The average reduction in size for compressed optimized HTML is just 3%. Compression did a spectacular job of reducing page sizes by 78%, and removing 21,000 bytes on average. In comparison, the 150 byte improvement from HTML optimization isn't very impressive.

The HTML is just part of a real web page. What happens if we include the style sheets and images?

Effect on HTML page sizes, after compression and including CSS and images

I re-calculated the improvement from HTML optimization, now including the size of CSS and images needed by the home page for each of the tested themes. (see the appendix for details on how I did these tests)

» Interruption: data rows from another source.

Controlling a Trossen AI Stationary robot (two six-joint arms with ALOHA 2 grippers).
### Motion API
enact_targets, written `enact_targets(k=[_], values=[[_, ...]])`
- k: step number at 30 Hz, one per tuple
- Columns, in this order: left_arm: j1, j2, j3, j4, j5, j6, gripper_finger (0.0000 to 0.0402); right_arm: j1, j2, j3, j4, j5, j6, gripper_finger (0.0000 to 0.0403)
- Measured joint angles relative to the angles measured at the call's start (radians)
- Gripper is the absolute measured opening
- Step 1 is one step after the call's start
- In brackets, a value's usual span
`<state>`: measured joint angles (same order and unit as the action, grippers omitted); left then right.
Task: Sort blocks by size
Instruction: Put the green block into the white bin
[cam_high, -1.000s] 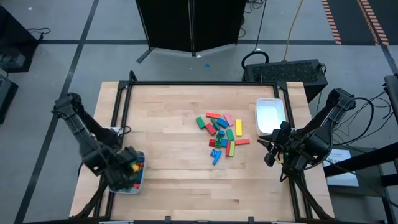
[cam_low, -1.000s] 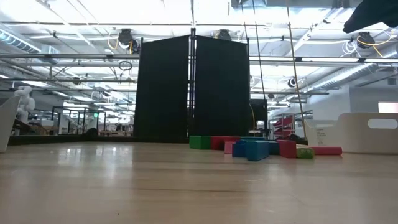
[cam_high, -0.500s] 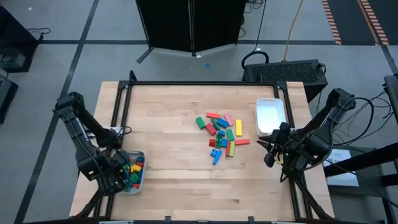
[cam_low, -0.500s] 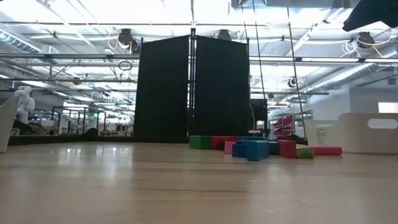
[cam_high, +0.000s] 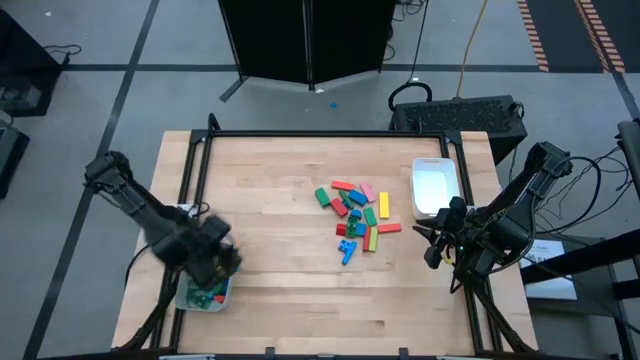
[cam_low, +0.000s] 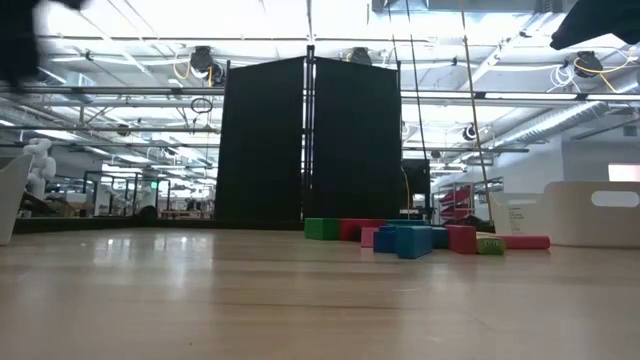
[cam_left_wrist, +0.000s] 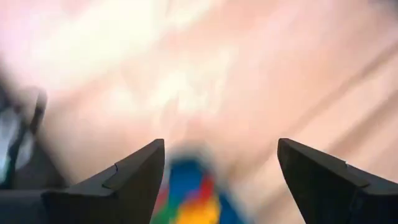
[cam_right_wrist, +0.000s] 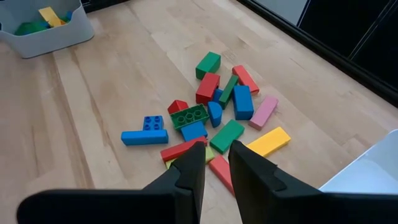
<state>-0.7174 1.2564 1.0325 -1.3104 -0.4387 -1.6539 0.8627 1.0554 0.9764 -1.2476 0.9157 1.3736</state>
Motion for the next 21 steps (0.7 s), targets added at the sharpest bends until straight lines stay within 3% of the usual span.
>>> enact_targets(k=[4, 13, 18, 21], values=[[0.235, 0.0, 0.0, 0.177, -0.05, 0.397, 0.0297, 0.0, 0.0, 0.0, -0.001, 0.0, -0.005, 0.0068], [0.722, 0.038, 0.0, 0.695, 0.148, 1.182, 0.028, 0.0, 0.0, 0.0, 0.001, 0.0, -0.001, 0.0068], [0.907, 0.147, 0.013, 0.834, 0.338, 1.394, 0.028, 0.0, 0.0, 0.0, 0.0, -0.001, -0.005, 0.0068], [0.968, 0.238, 0.062, 0.836, 0.389, 1.469, 0.028, 0.0, 0.0, 0.0, -0.001, -0.001, -0.008, 0.0068]])
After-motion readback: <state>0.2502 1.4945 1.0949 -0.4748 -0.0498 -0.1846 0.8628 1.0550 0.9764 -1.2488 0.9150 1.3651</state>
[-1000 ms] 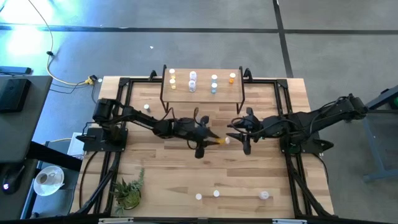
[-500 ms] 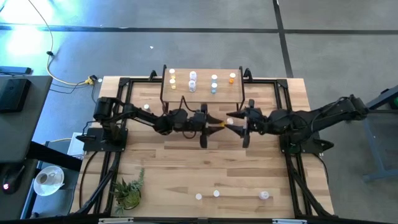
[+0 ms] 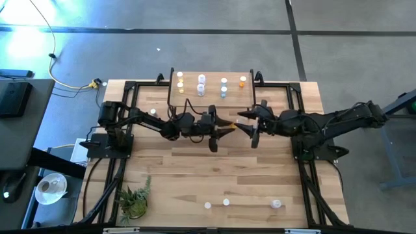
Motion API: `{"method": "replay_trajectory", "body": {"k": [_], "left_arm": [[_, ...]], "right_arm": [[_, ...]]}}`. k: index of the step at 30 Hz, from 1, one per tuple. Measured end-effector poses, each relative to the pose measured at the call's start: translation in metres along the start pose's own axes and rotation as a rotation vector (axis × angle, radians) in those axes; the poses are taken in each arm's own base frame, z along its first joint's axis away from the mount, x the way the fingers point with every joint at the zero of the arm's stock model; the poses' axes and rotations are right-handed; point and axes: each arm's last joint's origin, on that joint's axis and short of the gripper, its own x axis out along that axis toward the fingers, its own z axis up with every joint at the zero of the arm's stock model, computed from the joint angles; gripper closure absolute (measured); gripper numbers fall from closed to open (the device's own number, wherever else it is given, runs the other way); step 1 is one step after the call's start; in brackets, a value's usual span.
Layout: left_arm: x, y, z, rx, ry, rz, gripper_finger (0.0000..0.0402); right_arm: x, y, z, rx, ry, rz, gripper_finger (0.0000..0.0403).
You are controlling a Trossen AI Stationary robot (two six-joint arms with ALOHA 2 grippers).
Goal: Pick and place medicine bottles onto shelf by color
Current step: Put the top orange pill bottle on the shelf aligned with the orange pill bottle
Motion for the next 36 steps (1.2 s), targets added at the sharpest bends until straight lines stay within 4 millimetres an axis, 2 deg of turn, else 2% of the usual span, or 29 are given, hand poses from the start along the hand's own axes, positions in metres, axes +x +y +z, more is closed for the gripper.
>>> {"method": "replay_trajectory", "body": {"k": [15,30,36], "left_arm": [[0.000,0.001,0.003,0.019,-0.031,0.031,0.0309],[0.000,0.001,0.002,0.035,-0.028,0.031,0.0309],[0.000,0.001,0.002,0.037,-0.027,0.032,0.0308]], "right_arm": [[0.000,-0.001,-0.007,0.016,0.065,-0.012,0.0195],[0.009,-0.006,-0.012,0.009,0.097,-0.030,0.0285],[0.009,-0.006,-0.012,0.008,0.097,-0.028,0.0301]]}}
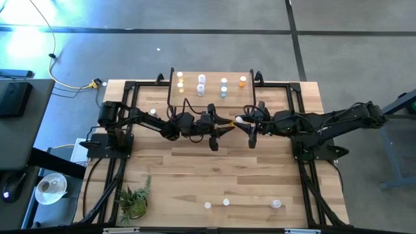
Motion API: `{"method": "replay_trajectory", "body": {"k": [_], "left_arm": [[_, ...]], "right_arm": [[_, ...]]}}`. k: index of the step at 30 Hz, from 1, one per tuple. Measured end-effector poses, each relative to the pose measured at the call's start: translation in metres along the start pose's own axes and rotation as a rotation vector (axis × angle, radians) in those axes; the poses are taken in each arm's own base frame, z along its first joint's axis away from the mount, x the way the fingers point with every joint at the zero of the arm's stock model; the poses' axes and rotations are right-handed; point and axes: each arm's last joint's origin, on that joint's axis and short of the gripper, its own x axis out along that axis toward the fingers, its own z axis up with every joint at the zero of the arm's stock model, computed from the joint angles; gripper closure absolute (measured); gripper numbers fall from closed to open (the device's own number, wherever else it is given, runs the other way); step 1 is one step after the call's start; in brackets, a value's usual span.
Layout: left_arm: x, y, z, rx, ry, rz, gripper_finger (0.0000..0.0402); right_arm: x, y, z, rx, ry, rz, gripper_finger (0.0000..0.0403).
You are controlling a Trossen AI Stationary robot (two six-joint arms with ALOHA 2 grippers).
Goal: Pick and place medicine bottles onto shelf by color
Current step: Put the top orange pill bottle on the shelf aligned with the orange pill bottle
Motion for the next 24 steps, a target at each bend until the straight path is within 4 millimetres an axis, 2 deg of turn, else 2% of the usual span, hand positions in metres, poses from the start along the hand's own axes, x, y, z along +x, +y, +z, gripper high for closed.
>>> {"method": "replay_trajectory", "body": {"k": [8,16,20,24], "left_arm": [[0.000,0.000,0.000,0.005,0.003,0.000,0.0278],[0.000,0.000,-0.005,0.078,0.050,0.006,0.0218],[-0.002,0.003,0.006,0.099,0.061,0.052,0.0194],[-0.007,0.008,0.021,0.160,0.122,0.070,0.0189]], "right_arm": [[0.000,0.000,-0.001,-0.007,0.007,-0.006,0.0301],[-0.001,-0.001,-0.001,-0.028,0.008,-0.016,0.0301],[-0.002,-0.003,0.001,-0.068,-0.009,-0.075,0.0301],[-0.004,-0.005,0.001,-0.113,-0.016,-0.119,0.0301]]}}
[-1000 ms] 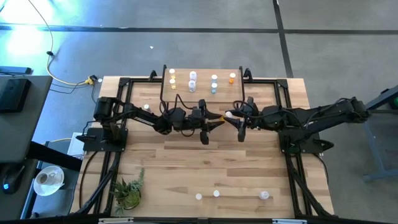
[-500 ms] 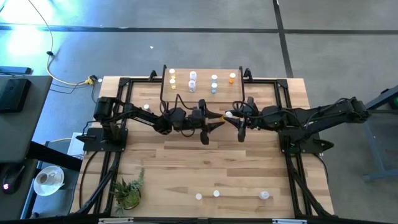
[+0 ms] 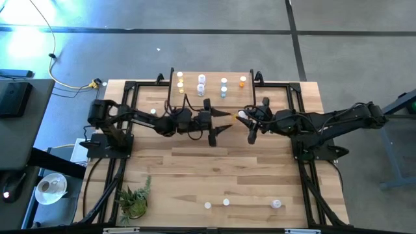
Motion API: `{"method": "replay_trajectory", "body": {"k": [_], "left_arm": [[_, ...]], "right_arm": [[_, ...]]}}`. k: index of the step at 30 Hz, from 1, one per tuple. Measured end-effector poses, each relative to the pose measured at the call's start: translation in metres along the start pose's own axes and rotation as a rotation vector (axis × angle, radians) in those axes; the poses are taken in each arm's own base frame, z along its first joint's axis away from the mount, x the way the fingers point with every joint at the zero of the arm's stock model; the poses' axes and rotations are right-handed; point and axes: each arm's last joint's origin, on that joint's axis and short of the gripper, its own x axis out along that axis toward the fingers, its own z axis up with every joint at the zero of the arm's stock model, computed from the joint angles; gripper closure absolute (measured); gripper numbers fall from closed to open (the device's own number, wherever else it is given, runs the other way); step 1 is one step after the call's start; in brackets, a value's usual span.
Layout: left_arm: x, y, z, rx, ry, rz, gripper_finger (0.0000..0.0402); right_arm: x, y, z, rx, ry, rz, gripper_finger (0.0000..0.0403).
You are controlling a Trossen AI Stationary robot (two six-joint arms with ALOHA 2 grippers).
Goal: Pick and place medicine bottles onto shelf by color
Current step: Put the top orange pill bottle on the shelf aligned with the orange pill bottle
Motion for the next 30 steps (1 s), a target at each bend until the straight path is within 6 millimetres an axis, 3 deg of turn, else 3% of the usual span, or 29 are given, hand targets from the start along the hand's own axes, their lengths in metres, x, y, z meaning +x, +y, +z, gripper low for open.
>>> {"method": "replay_trajectory", "body": {"k": [10,21,25,30], "left_arm": [[-0.037,0.017,0.058,0.062,0.094,0.013,0.0188],[-0.102,0.028,0.119,0.077,0.101,0.009,0.0188],[-0.122,0.031,0.125,0.058,0.135,0.004,0.0188],[-0.137,0.028,0.101,0.010,0.152,-0.016,0.0188]], "right_arm": [[0.004,-0.026,0.007,-0.050,-0.034,-0.174,0.0301],[0.010,-0.074,0.022,-0.019,0.018,-0.341,0.0302],[0.013,-0.089,0.019,0.062,0.053,-0.312,0.0302],[0.023,-0.103,0.005,0.120,0.166,-0.329,0.0302]]}}
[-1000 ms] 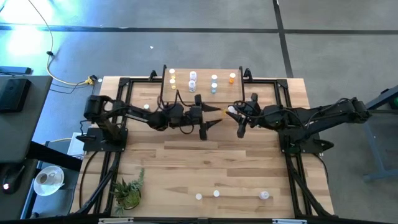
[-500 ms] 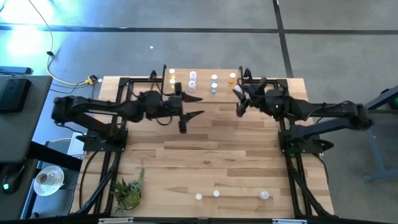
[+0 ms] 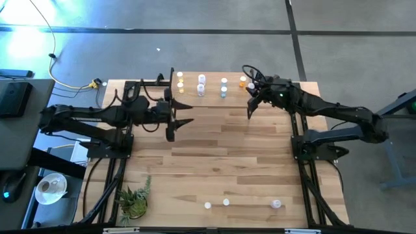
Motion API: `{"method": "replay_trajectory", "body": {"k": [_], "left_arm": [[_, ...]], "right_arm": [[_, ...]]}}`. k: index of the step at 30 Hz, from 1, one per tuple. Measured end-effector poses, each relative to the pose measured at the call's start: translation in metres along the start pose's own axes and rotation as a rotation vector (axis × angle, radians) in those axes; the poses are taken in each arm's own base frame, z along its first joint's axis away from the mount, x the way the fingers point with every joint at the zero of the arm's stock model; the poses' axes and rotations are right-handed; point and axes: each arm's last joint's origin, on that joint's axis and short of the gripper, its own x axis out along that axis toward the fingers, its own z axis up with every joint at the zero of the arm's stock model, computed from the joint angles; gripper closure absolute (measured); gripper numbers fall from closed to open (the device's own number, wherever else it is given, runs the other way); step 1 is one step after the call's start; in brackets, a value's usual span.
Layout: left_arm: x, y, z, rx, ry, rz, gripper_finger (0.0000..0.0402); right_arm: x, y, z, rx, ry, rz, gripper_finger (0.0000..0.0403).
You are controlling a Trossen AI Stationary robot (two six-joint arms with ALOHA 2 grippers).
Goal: Pick and place medicine bottles onto shelf by color
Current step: Put the top orange pill bottle on the shelf aligned with the orange pill bottle
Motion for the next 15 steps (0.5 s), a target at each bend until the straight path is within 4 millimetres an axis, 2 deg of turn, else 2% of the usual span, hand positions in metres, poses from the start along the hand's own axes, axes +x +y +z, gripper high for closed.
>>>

Impact on Drupal page size, after compression, including CSS and images
(higher is better)
Theme Original Optimized Saved Percent  
Aberdeen 23,999 23,731 268 1.1%
Amadou 36,187 35,798 389 1.1%
Andreas09 21,358 21,313 45 0.2%
Antique Modern 52,785 52,608 177 0.3%
Arcmateria 19,007 18,844 163 0.9%
Blix 26,699 26,596 103 0.4%
Blue Breeze 63,878 63,714 164 0.3%
Blue Marine 13,864 13,804 60 0.4%
Brushed Steel 99,466 99,118 348 0.4%
Fancy 200,484 200,348 136 0.1%
Gagarin 56,322 56,213 109 0.2%
Garamond 36,359 36,243 116 0.3%
Garland 26,192 25,928 264 1.0%
Glossy Blue 32,006 31,910 96 0.3%
iTheme 90,039 89,850 189 0.2%
Kubrick 25,105 25,042 63 0.3%
News Portal 20,427 20,379 48 0.2%
Ocadia 76,697 76,621 76 0.1%
Push Button 28,370 28,278 92 0.3%
Slash 32,670 32,630 40 0.1%
Stylized Beauty 28,573 28,486 87 0.3%
Zen 49,112 48,848 264 0.5%
    Average 150 0.4%  

The average reduction in size for optimized HTML in the context of a full page is just 0.4%. The size of the CSS and images for the page overwhelm the meager gains from HTML optimization.

Conclusions

HTML optimization seems like a good idea at first. But, in the real-world context of a web page with style sheets and images, and a web server properly configured to compress content, the few bytes saved from HTML optimization are hardly worth the effort.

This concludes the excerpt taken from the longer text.